Resenha DVD: O Passageiro


E Liam Neeson segue com seu obstinado caminho de herói de ação sessentão em mais um longa de sua parceria com o diretor espanhol Jaume Collet-Serra que chega ao seu quarto filme (os outros são Desconhecido, Sem Escalas o ótimo Noite Sem Fim).
A senda de filmes de porradaria do ator irlandês que herdou de Harrison Ford o posto de "homem querendo sua família de volta número 1 de Hollywood", iniciada em 2009 com o insuspeito sucesso Busca Implacável (que conta com uma das melhores falas de um filme em todos os tempos, o discurso "eu vou encontrá-lo".) é bastante irregular quando olhamos com alguma parcimônia.
Rendeu tanto filmes ótimos como A Perseguição e Caçada Mortal, quanto porcarias como Sem Escalas e Busca Implacável 3, mas ei, é a carreira do homem. Dramas profundos como Silêncio e Os Miseráveis não devem pagar as contas, então, não há anda de errado em passar algumas semanas fingindo que está matando meliante com mãozada na cara, especialmente quando isso, além de pagar o leite das crianças, rende alguns bons frutos.
Este O Passageiro conta a história de Michael McCauley (Neeson), um ex-policial que após anos na força se demitiu e virou vendedor de seguros. Michael tem uma esposa, Karen (Elizabeth McGovern, de Downton Abbey), um filho prestes a entrar na faculdade, uma casa em Westchester e uma rotina terrivelmente repetitiva com a qual, aos sessenta anos, ele parece bastante confortável.
Michael parece alguém sem muitas surpresas que esperar do futuro até a manhã em que é despedido às vésperas da entrada de seu filho na universidade. Com duas hipotecas na casa que é seu único patrimônio, e prestes a se aposentar, Michael é capaz de apreciar o tamanho da tragédia financeira que se abateu sobre ele e sua família com a súbita demissão.
Após chorar as mágoas no bar onde se encontra habitualmente com seu ex-parceiro, Alex Murphy (não o Robocop, mas o Coruja de Watchmen, Patrick Wilson), Michael resolve voltar para casa matutando como contar à Karen que perdeu o emprego. Ele chega à estação Grand Central em Manhattan e pega o trem que tem pegado nos últimos dez anos de volta pra casa, mas, como desgraça pouca é bobagem, seu celular é roubado na estação, e não há ar-condicionado em todos os vagões.

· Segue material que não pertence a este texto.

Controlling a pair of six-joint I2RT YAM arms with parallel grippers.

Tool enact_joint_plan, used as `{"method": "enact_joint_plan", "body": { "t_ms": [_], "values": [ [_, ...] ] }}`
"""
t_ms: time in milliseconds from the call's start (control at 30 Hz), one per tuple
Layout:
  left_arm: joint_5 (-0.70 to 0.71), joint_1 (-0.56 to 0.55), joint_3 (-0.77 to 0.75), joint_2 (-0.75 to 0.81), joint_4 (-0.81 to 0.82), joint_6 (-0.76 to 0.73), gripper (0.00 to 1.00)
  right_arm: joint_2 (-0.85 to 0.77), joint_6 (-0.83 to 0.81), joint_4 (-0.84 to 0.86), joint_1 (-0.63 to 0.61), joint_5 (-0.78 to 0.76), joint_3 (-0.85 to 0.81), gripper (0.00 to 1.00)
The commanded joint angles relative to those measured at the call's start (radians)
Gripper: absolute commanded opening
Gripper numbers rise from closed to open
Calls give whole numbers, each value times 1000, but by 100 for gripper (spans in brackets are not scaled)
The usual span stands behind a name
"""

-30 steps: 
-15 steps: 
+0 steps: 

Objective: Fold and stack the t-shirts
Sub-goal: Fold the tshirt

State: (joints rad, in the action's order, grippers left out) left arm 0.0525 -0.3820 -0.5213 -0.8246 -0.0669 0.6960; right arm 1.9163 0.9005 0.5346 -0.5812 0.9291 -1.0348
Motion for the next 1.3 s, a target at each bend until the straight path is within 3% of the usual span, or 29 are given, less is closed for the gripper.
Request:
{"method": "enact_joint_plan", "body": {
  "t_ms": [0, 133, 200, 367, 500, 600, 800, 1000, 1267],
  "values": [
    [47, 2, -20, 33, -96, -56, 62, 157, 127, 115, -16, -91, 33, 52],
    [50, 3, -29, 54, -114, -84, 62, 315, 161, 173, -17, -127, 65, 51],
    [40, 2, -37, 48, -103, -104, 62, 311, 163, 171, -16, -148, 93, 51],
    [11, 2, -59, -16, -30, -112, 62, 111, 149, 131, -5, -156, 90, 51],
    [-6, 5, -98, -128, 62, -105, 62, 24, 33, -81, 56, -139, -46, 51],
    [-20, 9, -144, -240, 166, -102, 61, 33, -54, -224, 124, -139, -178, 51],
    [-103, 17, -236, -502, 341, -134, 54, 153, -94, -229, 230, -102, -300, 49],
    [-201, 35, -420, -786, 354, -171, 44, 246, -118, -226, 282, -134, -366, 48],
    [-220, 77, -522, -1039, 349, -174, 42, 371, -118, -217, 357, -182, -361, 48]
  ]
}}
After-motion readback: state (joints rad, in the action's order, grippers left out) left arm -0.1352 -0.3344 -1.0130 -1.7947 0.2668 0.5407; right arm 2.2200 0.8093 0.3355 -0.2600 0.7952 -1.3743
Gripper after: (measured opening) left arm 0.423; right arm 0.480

Após cumprimentar seus colegas de trem habituais, Michael é abordado pela misteriosa Joanna (Vera Farmiga), que se apresenta como uma estudiosa do comportamento humano, e oferece a Liam Neeson uma chance de ganhar cem mil dólares em troca de um pequeno favor:
Ele deve encontrar uma pessoa no trem, uma pessoa que não é um passageiro habitual, está carregando uma bolsa e descerá em algumas estações. Ao encontrar o tal passageiro, Michael deve colocar um dispositivo de rastreio GPS na bolsa dessa pessoa e pronto. Tudo estará resolvido, incluindo os problemas financeiros imediatos de Michael, sua hipoteca e a faculdade do filho.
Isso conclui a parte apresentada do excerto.